Can't read an Excel spreadsheet I read a couple days ago...

510 views
Skip to first unread message

Skip Montanaro

unread,
Apr 29, 2011, 10:37:06 AM4/29/11
to python-excel
I have an Excel spreadsheet full of parameters which I edit with
OpenOffice 3 on Solaris 10. It's later read using xlrd to generate
some config files. Up until today this worked just fine. Now I get

Traceback (most recent call last):
File "../scripts/generate_config_xml.py", line 128, in ?
sys.exit(main(sys.argv[1:]))
File "../scripts/generate_config_xml.py", line 95, in main
paramsd = get_params_dict(params_file)
File "../scripts/generate_config_xml.py", line 38, in
get_params_dict
params_wb = xlrd.open_workbook(params_file)
File "/opt/app/g++lib6/python-2.4/lib/python2.4/site-packages/
xlrd-0.6.1-py2.4.egg/xlrd/__init__.py", line 370, in open_workbook
File "/opt/app/g++lib6/python-2.4/lib/python2.4/site-packages/
xlrd-0.6.1-py2.4.egg/xlrd/__init__.py", line 1323, in getbof
xlrd.biffh.XLRDError: Expected BOF record; found 0x3f3c

Poking around with Google I saw some suggestions that it was in XML
format. Pulled it up in Emacs. Looked like binary to me.

Here's what I've done so far:

* Removed the column I added this morning. Didn't help.

* Tried making a trivial edit then saving in the usual way (format
shows as Microsoft Excel 97/2000/XP in the Save As dialog).

* Tried saving it as Microsoft Excel 95. This did not help

* Sent it to a friend with real honest-to-goodness Excel. Had him
make a trivial edit, save, then send it back. He said it opened
in "compatibility mode". This also did not help.

* Checked versions of the code and programs. Nothing has changed.

* Tried my config generator with a different version of the file
(one checked in on a different branch in Subversion). This
worked fine.

I know we're not up-to-date on xlrd, but honestly, this worked
yesterday. I can't think of what might have changed to cause this
breakage. Any ideas?

Thanks,

Skip Montanaro
sk...@pobox.com

John Machin

unread,
Apr 29, 2011, 4:09:10 PM4/29/11
to python...@googlegroups.com

On Saturday, 30 April 2011 00:37:06 UTC+10, Skip Montanaro wrote:

Hi Skip,


I have an Excel spreadsheet full of parameters which I edit with
OpenOffice 3 on Solaris 10.  It's later read using xlrd to generate
some config files.  Up until today this worked just fine.  Now I get

    Traceback (most recent call last):
[snip]
      File "../scripts/generate_config_xml.py", line 38, in
get_params_dict
params_wb = xlrd.open_workbook(params_file)
      File "/opt/app/g++lib6/python-2.4/lib/python2.4/site-packages/
xlrd-0.6.1-py2.4.egg/xlrd/__init__.py", line 370, in open_workbook
      File "/opt/app/g++lib6/python-2.4/lib/python2.4/site-packages/
xlrd-0.6.1-py2.4.egg/xlrd/__init__.py", line 1323, in getbof
    xlrd.biffh.XLRDError: Expected BOF record; found 0x3f3c

What is happening is that your file is an XML file. xlrd doesn't care about the file extension, it examines the contents.

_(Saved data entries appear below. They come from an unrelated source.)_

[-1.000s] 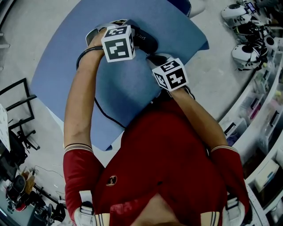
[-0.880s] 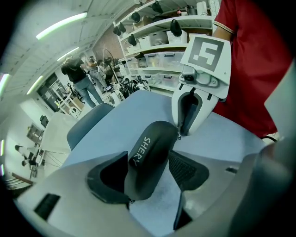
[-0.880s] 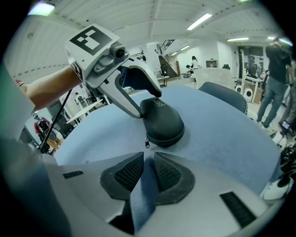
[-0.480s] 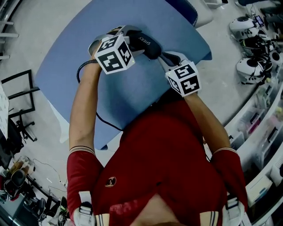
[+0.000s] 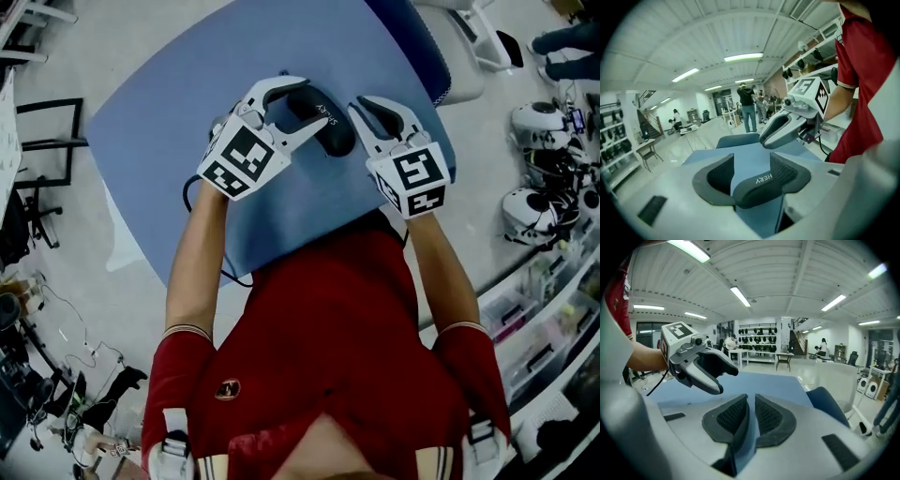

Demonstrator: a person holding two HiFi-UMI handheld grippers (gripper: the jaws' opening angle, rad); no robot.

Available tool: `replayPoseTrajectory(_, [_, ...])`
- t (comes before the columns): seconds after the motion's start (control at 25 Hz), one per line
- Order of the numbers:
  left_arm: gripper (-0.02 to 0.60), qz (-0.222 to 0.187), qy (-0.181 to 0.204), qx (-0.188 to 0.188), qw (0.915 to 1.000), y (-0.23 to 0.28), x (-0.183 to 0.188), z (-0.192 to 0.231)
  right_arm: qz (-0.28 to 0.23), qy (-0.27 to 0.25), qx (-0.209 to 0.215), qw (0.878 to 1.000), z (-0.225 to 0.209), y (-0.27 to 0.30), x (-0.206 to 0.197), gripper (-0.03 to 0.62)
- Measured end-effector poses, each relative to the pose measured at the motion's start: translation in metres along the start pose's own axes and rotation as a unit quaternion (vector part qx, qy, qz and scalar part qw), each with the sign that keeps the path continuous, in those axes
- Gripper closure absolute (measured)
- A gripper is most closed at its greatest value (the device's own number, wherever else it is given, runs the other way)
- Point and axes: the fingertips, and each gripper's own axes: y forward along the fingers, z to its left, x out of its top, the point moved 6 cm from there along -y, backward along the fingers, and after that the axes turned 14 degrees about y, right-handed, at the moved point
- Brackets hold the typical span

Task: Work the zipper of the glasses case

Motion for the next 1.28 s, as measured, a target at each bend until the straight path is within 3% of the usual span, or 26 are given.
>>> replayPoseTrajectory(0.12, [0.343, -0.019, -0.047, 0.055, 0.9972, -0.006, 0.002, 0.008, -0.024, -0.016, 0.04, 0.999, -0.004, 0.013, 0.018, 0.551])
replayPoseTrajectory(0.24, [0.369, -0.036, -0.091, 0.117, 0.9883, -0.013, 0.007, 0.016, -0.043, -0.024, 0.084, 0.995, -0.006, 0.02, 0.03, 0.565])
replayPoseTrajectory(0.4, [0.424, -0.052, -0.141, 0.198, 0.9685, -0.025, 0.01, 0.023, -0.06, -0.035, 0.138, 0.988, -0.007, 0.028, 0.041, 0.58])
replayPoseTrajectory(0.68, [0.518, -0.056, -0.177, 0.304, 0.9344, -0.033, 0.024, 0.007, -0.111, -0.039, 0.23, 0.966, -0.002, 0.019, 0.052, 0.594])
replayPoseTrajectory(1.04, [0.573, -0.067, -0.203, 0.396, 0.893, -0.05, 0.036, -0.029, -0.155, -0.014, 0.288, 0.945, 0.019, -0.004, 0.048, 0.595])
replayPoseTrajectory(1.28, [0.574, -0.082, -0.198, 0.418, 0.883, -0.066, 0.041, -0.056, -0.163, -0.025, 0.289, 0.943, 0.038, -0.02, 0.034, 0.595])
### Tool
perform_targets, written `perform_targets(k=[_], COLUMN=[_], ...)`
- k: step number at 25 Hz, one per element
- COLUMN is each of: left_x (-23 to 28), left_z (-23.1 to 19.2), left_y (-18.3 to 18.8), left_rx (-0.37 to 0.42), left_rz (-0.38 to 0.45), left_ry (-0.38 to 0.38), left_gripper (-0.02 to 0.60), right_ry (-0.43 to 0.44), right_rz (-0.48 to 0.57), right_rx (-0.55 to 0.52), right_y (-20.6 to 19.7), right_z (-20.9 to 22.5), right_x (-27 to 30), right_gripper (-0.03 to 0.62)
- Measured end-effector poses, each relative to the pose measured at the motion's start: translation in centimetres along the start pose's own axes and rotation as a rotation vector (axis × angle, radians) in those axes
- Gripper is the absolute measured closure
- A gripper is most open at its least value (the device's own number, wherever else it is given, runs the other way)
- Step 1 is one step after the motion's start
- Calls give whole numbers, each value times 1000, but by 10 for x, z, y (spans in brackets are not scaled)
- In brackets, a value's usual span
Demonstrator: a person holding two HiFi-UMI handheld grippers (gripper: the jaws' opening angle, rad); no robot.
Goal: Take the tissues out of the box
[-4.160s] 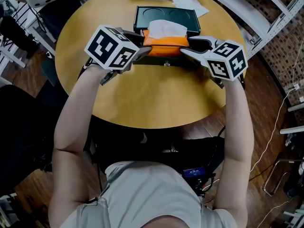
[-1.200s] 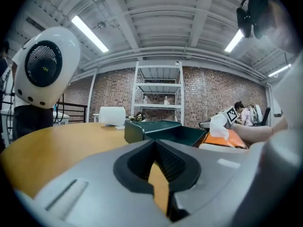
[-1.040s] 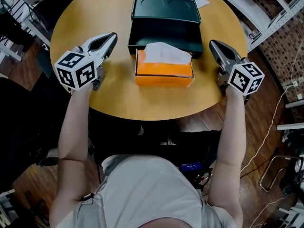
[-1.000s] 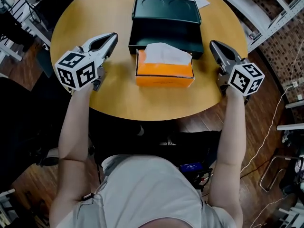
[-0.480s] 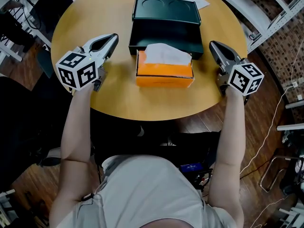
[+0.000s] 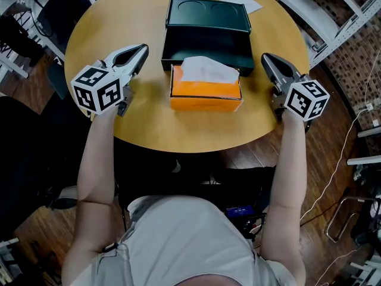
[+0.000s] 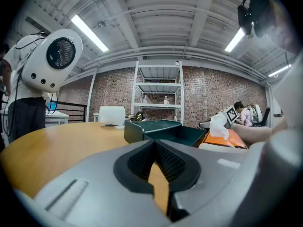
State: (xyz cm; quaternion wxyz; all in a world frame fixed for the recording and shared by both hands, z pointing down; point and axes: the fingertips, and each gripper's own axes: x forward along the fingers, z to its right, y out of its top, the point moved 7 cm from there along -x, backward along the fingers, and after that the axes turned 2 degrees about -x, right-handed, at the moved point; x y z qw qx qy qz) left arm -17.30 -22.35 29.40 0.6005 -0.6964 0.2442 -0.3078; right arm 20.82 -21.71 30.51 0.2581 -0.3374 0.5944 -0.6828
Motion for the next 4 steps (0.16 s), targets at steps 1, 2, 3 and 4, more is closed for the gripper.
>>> perform_targets(k=[1, 2, 3, 4], left_x=[0, 0, 0, -1], left_z=[0, 0, 1, 1], left_y=[1, 1, 2, 2], left_rx=[0, 0, 0, 0], left_rz=[0, 0, 1, 1], left_ry=[0, 1, 1, 1], left_gripper=[581, 581, 581, 581], right_ry=[0, 0, 1, 1], right_rz=[0, 0, 0, 0], right_rx=[0, 0, 0, 0], right_y=[1, 1, 2, 2], right_z=[0, 0, 0, 0], right_x=[0, -1, -1, -1], right_gripper=[594, 594, 594, 594])
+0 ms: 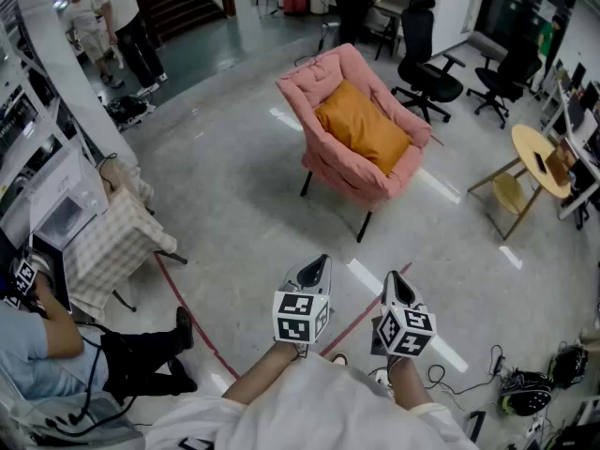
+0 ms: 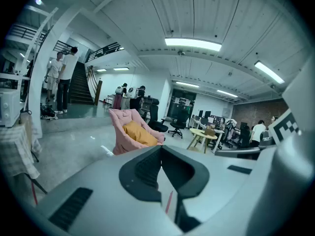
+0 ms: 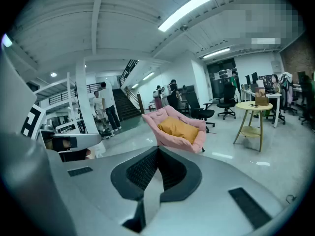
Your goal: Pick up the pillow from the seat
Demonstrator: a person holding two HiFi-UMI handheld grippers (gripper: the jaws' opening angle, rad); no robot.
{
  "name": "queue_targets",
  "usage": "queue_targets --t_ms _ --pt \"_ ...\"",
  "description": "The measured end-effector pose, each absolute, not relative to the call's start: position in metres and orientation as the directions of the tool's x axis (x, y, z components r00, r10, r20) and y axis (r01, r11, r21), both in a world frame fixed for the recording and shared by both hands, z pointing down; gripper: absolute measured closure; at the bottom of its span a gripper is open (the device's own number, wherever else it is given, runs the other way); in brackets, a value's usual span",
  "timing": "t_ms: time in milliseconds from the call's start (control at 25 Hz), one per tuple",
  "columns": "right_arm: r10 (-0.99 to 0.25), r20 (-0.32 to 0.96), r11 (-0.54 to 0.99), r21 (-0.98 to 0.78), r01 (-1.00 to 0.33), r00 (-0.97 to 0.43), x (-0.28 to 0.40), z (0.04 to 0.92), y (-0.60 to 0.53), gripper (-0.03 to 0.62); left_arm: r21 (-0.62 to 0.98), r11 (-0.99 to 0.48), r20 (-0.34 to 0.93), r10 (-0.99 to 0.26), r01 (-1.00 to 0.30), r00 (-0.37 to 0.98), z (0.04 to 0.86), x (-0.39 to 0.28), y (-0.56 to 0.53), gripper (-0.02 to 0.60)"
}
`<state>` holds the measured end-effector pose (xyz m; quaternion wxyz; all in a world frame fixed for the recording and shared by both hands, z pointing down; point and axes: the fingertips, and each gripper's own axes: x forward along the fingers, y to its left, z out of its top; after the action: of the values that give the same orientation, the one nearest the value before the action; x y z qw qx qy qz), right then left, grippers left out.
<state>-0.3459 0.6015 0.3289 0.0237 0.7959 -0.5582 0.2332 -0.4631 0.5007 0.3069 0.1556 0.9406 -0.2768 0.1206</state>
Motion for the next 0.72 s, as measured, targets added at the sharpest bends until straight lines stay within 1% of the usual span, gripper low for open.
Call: queue_targets --t_ms 560,720 --pt "-0.875 0.38 -0.399 -0.21 -0.893 0.301 -0.369 0.325 0.571 0.565 0.232 -0.789 0.31 -0.494 -0.568 0.812 0.311 -0.5 0.462 0.574" --pt "-0.856 0.414 -0.421 -0.205 -0.884 0.311 -0.37 0.336 0.573 0.565 0.25 -0.782 0.329 -0.485 -0.57 0.81 0.32 -0.504 0.456 0.574"
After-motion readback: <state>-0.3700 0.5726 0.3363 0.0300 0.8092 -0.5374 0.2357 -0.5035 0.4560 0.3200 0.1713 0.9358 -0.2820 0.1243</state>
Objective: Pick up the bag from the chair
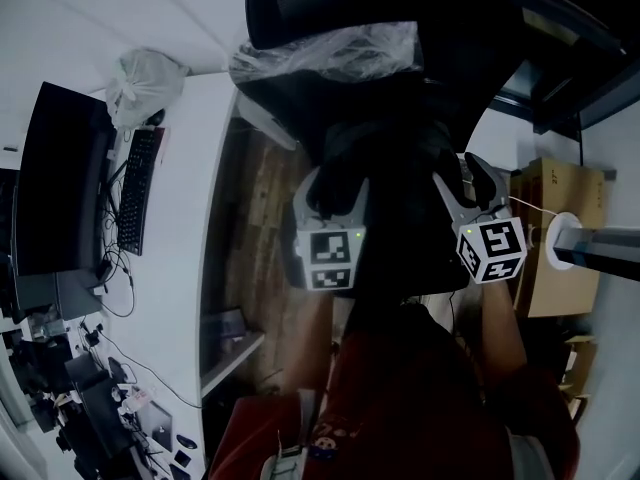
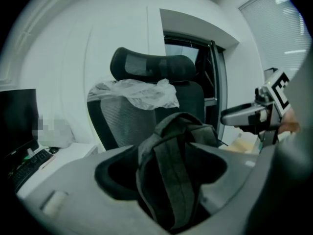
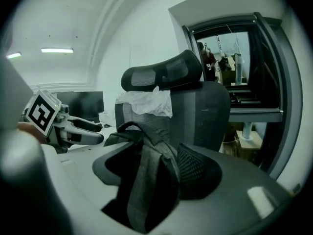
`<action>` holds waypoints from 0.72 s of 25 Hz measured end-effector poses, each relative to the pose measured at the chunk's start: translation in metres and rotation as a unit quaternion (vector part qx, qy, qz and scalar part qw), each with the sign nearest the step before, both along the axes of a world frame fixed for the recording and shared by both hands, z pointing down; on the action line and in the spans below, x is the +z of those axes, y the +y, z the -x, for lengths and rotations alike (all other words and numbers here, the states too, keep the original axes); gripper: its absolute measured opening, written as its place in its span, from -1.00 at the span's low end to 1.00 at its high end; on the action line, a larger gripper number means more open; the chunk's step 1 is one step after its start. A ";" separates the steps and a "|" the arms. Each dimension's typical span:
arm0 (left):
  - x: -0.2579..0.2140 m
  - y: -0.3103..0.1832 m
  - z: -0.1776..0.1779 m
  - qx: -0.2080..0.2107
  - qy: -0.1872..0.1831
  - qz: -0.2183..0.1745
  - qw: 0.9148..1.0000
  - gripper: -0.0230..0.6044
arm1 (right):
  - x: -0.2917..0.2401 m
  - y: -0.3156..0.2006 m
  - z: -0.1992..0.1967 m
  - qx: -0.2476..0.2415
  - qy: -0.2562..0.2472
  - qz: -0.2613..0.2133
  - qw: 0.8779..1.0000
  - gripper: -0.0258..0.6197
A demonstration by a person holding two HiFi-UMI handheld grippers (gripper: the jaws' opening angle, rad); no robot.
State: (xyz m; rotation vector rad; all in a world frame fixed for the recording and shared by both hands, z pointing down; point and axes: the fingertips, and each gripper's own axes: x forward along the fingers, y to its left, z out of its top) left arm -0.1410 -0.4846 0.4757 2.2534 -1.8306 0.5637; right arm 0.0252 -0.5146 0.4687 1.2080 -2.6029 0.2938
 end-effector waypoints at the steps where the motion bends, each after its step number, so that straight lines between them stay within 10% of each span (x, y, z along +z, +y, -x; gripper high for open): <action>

At the stage where it borks, it is testing for its last hope, the pre-OLE raw format. This happens:

| >>> data = "<?xml etc etc ?>"
| >>> import struct
| >>> hex(struct.unpack("<H", data[:2])[0])
| '0x3f3c'


Poking around with Google I saw some suggestions that it was in XML
format.  Pulled it up in Emacs.  Looked like binary to me.

Here's what I've done so far:

    * Removed the column I added this morning.  Didn't help.

    * Tried making a trivial edit then saving in the usual way (format
      shows as Microsoft Excel 97/2000/XP in the Save As dialog).

    * Tried saving it as Microsoft Excel 95.  This did not help

    * Sent it to a friend with real honest-to-goodness Excel.  Had him
      make a trivial edit, save, then send it back.  He said it opened
      in "compatibility mode".  This also did not help.

    * Checked versions of the code and programs.  Nothing has changed.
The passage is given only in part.